Thanks for the update, the explanation makes sense. My questions have been satisfied. Good luck!

审稿意见
6

This work focuses on imitation learning from observations through the introduction of SMILING (Score-Matching Imitation LearnING). SMILING proposes to match the state distributions of experts and imitators by leveraging a diffusion model. This study presents theoretical results related to SMILING, specifically regarding first and second-order approximation bounds of suboptimality. Additionally, the authors theoretically demonstrate that score-matching methods can achieve superior data efficiency compared to traditional f-divergence or Integral Probability Metric (IPM) matching methods, particularly under deterministic transition scenarios.

优点

This work presents a straightforward yet powerful objective: to match the score functions of expert and imitator state distributions. Despite its simplicity, this objective is strongly supported by theoretical results grounded in plausible assumptions. It is expected that the proposed method, SMILING, will show enhanced data efficiency relative to traditional imitation learning (IL) methods where the expert's (cumulative) cost is nearly deterministic as supported by the analysis in line 368.

缺点

I have main concerns in this study as follows:

1. Insufficient comparative analysis with other diffusion-based IL methods:

While this work introduces new theoretical contributions to the score-matching IL objective, the method itself lacks novelty. Previous studies [A, B, C, D] have already explored integrating diffusion models with imitation learning. However, the manuscript does not provide a detailed comparison between SMILING and these existing approaches, both conceptually and empirically. For instance, what are the key distinctions or what is the novelty compared to these methods? Under what conditions does the proposed method offer advantages over similar methods? Such discussions should be provided to clarify the novelty of this work.

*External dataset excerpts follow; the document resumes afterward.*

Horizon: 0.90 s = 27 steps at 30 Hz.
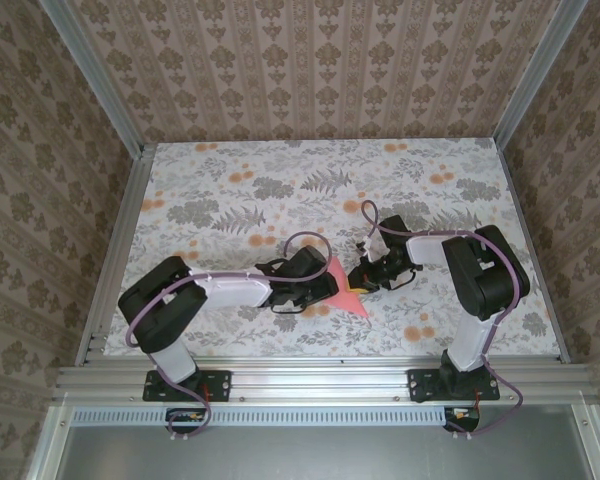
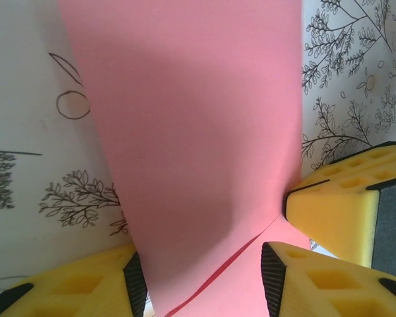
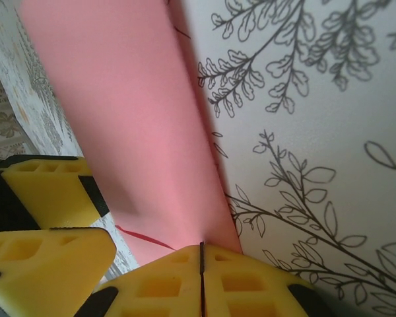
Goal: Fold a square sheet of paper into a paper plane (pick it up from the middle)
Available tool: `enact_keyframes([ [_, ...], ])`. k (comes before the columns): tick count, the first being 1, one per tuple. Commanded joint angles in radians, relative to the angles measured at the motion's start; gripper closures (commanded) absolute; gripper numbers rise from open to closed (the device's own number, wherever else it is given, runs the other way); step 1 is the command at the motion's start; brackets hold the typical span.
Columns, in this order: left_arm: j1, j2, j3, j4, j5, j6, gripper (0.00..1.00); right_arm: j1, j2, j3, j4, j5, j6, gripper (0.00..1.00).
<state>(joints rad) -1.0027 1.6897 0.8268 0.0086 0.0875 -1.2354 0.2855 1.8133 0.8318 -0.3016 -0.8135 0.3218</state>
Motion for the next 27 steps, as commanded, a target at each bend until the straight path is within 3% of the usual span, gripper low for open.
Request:
enact_keyframes([
  [1,-0.008,0.022,0.012,0.057,0.015,-0.028,0.52,-0.021,0.034,-0.022,-0.001,0.078,0.018,0.89],
  [7,-0.008,0.015,0.002,0.091,0.009,-0.063,0.57,-0.023,0.031,-0.022,0.002,0.076,0.022,0.88],
  [15,-0.023,-0.061,-0.073,0.094,-0.053,-0.155,0.50,-0.033,0.030,-0.028,0.011,0.076,0.031,0.87],
  [20,-0.033,-0.052,-0.103,0.211,-0.033,-0.193,0.49,-0.036,0.034,-0.030,0.018,0.072,0.032,0.87],
  [27,-0.044,-0.034,-0.100,0.255,-0.031,-0.212,0.56,-0.039,0.035,-0.030,0.021,0.068,0.034,0.86],
])
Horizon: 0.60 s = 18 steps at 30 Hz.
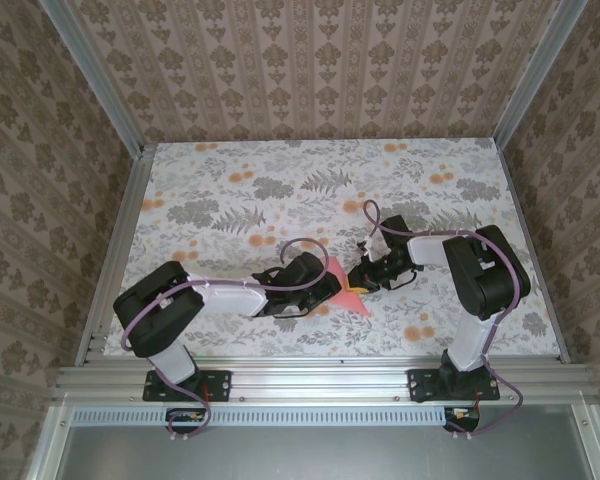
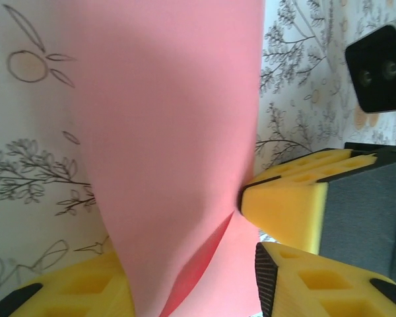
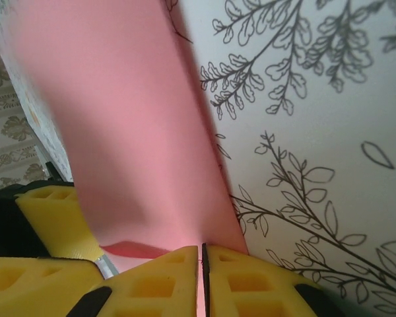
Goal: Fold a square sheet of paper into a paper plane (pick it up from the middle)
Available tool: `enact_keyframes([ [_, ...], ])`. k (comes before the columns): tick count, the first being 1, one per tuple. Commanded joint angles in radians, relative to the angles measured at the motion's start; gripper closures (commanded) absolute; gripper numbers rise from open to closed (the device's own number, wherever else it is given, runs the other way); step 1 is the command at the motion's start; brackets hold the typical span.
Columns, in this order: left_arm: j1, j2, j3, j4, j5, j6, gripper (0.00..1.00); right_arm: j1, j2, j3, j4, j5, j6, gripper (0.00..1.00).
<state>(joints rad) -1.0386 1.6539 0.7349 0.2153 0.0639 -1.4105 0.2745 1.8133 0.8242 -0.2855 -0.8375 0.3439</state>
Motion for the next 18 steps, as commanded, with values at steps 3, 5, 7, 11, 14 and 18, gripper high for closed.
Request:
enact_keyframes([
  [3,-0.009,-0.002,-0.006,0.049,-0.012,-0.041,0.58,-0.029,0.033,-0.023,0.005,0.092,0.011,0.85],
  [5,-0.011,-0.004,-0.005,0.045,-0.019,-0.050,0.60,-0.029,0.032,-0.023,0.003,0.091,0.012,0.85],
  [7,-0.014,0.001,0.001,0.036,-0.023,-0.054,0.62,-0.029,0.030,-0.025,0.005,0.088,0.012,0.85],
  [11,-0.009,0.022,0.017,0.037,-0.023,-0.050,0.71,-0.031,0.026,-0.023,0.007,0.081,0.015,0.84],
  [14,-0.003,0.029,0.025,0.010,-0.029,-0.050,0.79,-0.032,0.014,-0.026,0.012,0.079,0.022,0.83],
  [18,0.028,0.030,0.031,-0.045,-0.012,-0.044,0.89,-0.031,-0.011,-0.031,0.026,0.070,0.035,0.81],
])
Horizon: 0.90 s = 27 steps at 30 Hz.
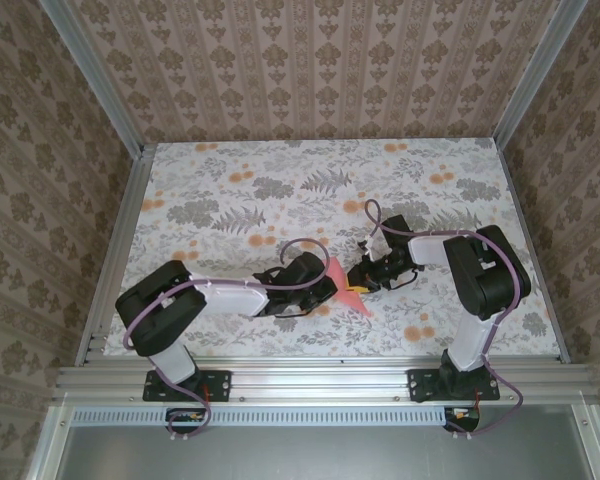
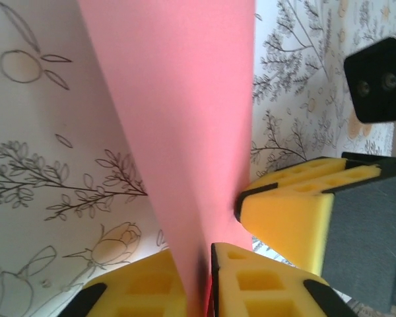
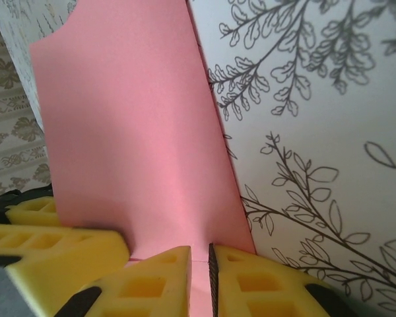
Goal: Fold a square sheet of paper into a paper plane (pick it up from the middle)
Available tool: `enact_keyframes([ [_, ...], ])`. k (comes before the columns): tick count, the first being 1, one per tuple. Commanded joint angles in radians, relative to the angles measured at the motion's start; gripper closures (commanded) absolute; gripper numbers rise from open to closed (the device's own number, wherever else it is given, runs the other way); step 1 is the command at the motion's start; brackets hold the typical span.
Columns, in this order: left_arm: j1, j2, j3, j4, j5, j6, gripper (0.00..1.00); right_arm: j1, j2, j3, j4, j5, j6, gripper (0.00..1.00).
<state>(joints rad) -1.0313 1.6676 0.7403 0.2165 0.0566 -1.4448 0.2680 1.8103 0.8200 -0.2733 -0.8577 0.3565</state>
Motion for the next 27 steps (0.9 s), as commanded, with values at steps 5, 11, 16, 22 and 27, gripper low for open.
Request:
enact_keyframes([
  [5,0.077,0.006,0.028,-0.091,0.038,0.023,0.99,-0.024,-0.061,-0.034,0.039,0.072,0.041,0.74],
  [11,0.146,-0.017,0.018,-0.143,0.109,0.071,1.00,-0.021,-0.192,-0.075,0.094,0.182,0.059,0.65],
  [16,0.197,-0.029,0.019,-0.173,0.170,0.116,0.99,0.038,-0.386,-0.188,0.257,0.352,0.011,0.62],
  [22,0.247,-0.037,0.015,-0.156,0.233,0.132,0.98,0.224,-0.499,-0.246,0.356,0.585,-0.223,0.61],
  [27,0.264,-0.046,0.044,-0.180,0.266,0.148,0.98,0.361,-0.516,-0.320,0.535,0.637,-0.388,0.59],
])
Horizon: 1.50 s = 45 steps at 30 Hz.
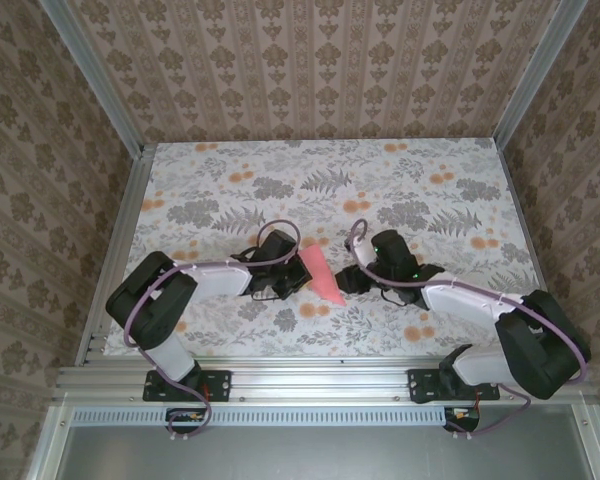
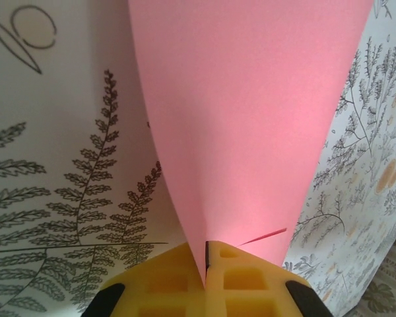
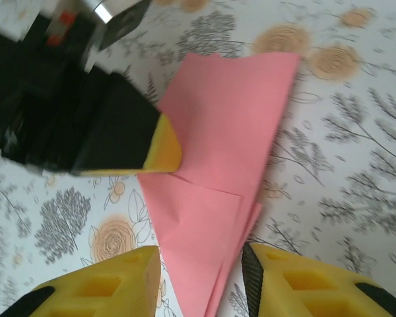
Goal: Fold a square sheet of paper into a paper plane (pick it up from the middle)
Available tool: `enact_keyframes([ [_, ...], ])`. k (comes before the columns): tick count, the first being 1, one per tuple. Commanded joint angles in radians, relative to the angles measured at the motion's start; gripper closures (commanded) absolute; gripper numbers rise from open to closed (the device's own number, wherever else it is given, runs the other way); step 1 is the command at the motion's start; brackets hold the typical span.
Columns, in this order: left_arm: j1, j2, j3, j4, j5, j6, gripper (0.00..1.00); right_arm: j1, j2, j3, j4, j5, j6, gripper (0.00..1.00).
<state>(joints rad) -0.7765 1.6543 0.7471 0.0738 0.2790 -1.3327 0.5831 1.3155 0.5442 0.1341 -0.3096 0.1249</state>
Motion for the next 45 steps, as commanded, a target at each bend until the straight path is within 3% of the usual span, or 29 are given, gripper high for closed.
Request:
enact_keyframes([
  [1,0.011,-0.033,0.041,-0.044,0.046,0.038,0.98,0.077,-0.021,-0.066,0.167,0.111,-0.202,0.56],
  [11,0.028,-0.024,0.048,-0.039,0.072,0.026,0.97,0.239,0.091,-0.091,0.242,0.246,-0.407,0.52],
  [19,0.028,-0.024,0.055,-0.049,0.076,0.032,0.97,0.300,0.240,-0.087,0.374,0.415,-0.473,0.53],
  [29,0.028,-0.021,0.064,-0.059,0.081,0.040,0.96,0.316,0.297,-0.107,0.485,0.493,-0.502,0.62],
  [39,0.030,-0.020,0.072,-0.064,0.081,0.040,0.95,0.323,0.336,-0.122,0.538,0.583,-0.461,0.83],
  [45,0.034,-0.026,0.071,-0.076,0.073,0.046,0.89,0.316,0.339,-0.122,0.535,0.579,-0.390,0.94],
])
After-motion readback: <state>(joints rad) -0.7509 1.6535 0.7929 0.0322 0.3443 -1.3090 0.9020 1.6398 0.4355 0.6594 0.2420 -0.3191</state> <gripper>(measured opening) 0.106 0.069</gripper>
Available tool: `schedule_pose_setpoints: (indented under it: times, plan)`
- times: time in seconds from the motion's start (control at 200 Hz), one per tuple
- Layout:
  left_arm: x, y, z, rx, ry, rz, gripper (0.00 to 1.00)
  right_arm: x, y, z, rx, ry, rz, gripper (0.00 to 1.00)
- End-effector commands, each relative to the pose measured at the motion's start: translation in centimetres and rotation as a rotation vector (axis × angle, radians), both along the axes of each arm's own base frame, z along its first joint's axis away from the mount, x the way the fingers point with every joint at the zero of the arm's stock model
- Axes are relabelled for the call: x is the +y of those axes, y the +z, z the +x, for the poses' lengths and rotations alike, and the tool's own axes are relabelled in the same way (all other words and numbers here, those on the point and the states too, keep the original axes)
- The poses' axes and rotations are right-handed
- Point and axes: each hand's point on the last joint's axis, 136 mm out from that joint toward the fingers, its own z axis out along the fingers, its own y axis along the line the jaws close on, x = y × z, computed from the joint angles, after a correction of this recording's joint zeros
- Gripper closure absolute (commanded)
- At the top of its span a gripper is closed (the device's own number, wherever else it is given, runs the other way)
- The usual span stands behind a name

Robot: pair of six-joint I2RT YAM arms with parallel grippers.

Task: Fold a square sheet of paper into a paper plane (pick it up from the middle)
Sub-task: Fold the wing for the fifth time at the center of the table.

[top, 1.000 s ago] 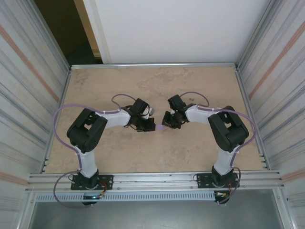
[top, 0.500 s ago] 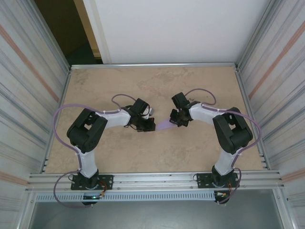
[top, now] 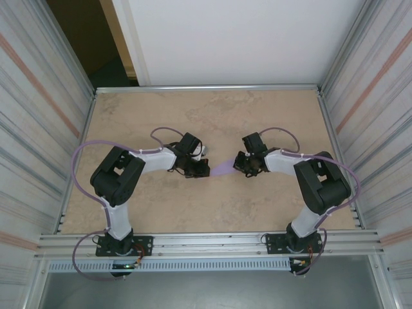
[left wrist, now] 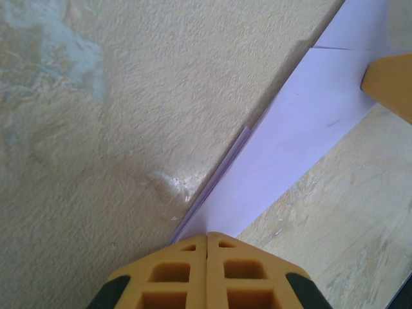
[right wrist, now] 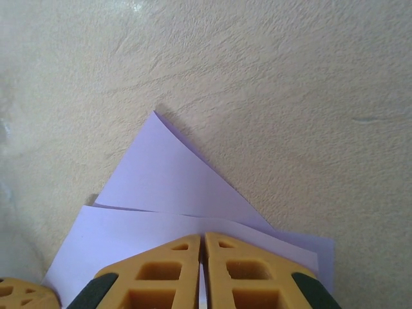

This work appears to attempt to distinguish itself from other approaches by addressing the more specific problem of LfO, rather than standard IL. However, the manuscript does not show specific considerations for LfO; the stated objective could readily apply to state-action matching, as demonstrated in experiments (Figure 4).

2. Weak Experimental Evaluations:

The experimental evaluation presented also raises concerns. In the manuscript, SMILING is compared only against two obsolete baselines: BC and DAC. It is recommended to include comparisons with recent state-of-the-art IL methods such as ValueDICE [E], IQlearn [F], etc. Moreover, the absence of comparisons with similar diffusion-based IL methods (e.g. DiffAIL [A], Diffusion-KDE [B], DBC [C], DRAIL [D] ...) further weakens the empirical validation. Such comparisons are insufficient to establish SMILING as a competitive method.

In addition, the lack of experimental validation on theoretical results makes the paper less compelling. Given the theoretical emphasis on data efficiency in Section 5, experiments quantifying the relationship between the number of expert trajectories and the converged normalized score are essential for substantiating these claims. Additionally, providing experimental outcomes in both stochastic and deterministic cost scenarios would enhance the reliability of the theoretical results as well.

References

[A] Wang et al., “DiffAIL: Diffusion Adversarial Imitation Learning”, AAAI 2024.

[B] Pearce et al., “Imitating Human Behaviour with Diffusion Models”, ICLR 2024.

[C] Chen et al., “Diffusion Model-Augmented Behavioral Cloning”, ICML 2024.

[D] Lat et al., "Diffusion-Reward Adversarial Imitation Learning", NeurIPS 2024.

[E] Kostrikov et al., "Imitation Learning via Off-Policy Distribution Matching", ICLR 2020.

[F] Garg et al., "IQlearn: Inverse soft-Q Learning for Imitation", NeurIPS 2021.

问题

Q1. Is the theoretical result specific to state-matching only? or can it also be applied to (state-action)-pair score matching?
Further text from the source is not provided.